## REQUIRED ACTION
Output the data word for word, dropping every image.
____
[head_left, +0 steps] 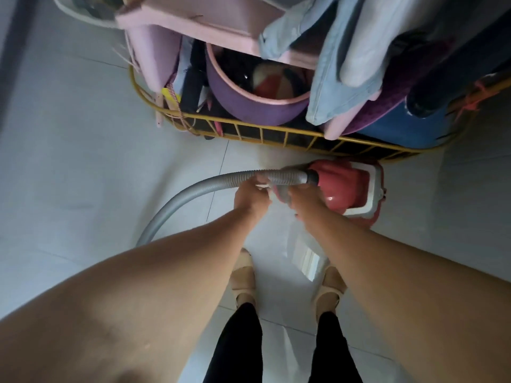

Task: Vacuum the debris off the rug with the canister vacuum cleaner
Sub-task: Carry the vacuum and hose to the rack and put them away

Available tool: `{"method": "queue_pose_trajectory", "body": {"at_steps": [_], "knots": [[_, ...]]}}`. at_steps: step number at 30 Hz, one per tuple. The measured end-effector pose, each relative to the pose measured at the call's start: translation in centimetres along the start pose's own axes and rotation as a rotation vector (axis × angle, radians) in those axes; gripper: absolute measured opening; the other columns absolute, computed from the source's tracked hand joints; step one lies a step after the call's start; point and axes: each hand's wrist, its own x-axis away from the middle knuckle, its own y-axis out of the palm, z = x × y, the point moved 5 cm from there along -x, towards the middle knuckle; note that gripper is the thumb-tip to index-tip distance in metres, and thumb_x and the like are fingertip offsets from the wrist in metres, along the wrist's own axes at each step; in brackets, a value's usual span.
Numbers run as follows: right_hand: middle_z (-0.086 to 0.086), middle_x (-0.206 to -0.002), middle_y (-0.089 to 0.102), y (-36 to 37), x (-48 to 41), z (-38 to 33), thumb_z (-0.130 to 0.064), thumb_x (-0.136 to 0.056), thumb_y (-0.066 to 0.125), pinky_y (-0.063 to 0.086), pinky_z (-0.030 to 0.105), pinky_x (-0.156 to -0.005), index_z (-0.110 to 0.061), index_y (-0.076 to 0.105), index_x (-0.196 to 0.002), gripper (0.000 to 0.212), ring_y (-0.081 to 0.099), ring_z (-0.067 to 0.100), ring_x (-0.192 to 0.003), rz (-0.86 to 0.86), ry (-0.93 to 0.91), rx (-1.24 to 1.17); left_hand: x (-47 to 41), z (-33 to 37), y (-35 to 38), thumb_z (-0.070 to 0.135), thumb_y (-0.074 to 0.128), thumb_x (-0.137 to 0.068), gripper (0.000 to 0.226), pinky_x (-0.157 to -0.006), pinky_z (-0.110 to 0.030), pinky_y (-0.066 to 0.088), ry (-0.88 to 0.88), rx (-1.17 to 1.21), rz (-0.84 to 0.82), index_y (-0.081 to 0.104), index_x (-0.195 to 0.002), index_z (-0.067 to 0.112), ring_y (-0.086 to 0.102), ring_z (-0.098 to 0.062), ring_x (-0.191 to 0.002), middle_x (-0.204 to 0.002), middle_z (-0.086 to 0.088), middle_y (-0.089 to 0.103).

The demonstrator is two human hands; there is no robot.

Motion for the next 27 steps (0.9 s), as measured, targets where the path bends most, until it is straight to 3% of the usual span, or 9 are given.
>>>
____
## ANSWER AREA
[head_left, +0 steps] 

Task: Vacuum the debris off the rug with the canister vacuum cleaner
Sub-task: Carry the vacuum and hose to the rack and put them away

Available tool: `{"method": "queue_pose_trajectory", "body": {"at_steps": [_], "knots": [[_, ...]]}}`. at_steps: step number at 30 Hz, one per tuple. The measured end-effector pose, each relative to the pose measured at the call's start: translation in centimetres along the start pose's own axes and rotation as a rotation vector (axis × angle, radians) in those axes; gripper: absolute measured opening; the other columns absolute, computed from the source's tracked hand joints; step one lies a step after the call's start; point and axes: each hand's wrist, its own x-axis away from the middle knuckle, its own y-axis out of the palm, z = x × y, the point moved 5 cm from there along -x, towards the middle knuckle; note that gripper is the thumb-tip to index-tip distance in metres, and thumb_x and the like are fingertip offsets from the wrist in metres, along the wrist's own axes at each step; in brackets, a value's usual span.
Numbers run as follows: right_hand: middle_z (-0.086 to 0.086), middle_x (-0.206 to -0.002), middle_y (-0.089 to 0.102), y (-36 to 37), x (-48 to 41), z (-38 to 33), thumb_z (-0.130 to 0.064), thumb_x (-0.136 to 0.056), thumb_y (-0.066 to 0.125), pinky_y (-0.063 to 0.086), pinky_z (-0.030 to 0.105), pinky_x (-0.156 to -0.005), index_z (-0.110 to 0.061), index_y (-0.076 to 0.105), index_x (-0.196 to 0.002), gripper (0.000 to 0.212), ring_y (-0.081 to 0.099), ring_z (-0.067 to 0.100), ring_x (-0.192 to 0.003), rz (-0.86 to 0.86), ry (-0.93 to 0.91), rx (-1.24 to 1.17); left_hand: x (-47 to 41), z (-33 to 37), y (-35 to 38), thumb_z (-0.070 to 0.135), thumb_y (-0.074 to 0.128), thumb_x (-0.137 to 0.068), gripper (0.000 to 0.226), pinky_x (-0.157 to -0.006), pinky_z (-0.110 to 0.030), pinky_y (-0.066 to 0.088), ry (-0.88 to 0.88), rx (-1.17 to 1.21), rz (-0.84 to 0.82), index_y (-0.081 to 0.104), index_x (-0.195 to 0.002), index_z (-0.067 to 0.112), ring_y (-0.086 to 0.102), ring_z (-0.098 to 0.062), ring_x (-0.191 to 0.002), middle_x (-0.204 to 0.002), middle_z (-0.086 to 0.088), middle_y (-0.089 to 0.103).

The demonstrator is two human hands; there is no robot.

Motion for the next 27 steps (0.9 s), as measured, targets where the path bends most, until it is straight to 3% of the usual span, or 9 are given.
>>>

There's no more to the output.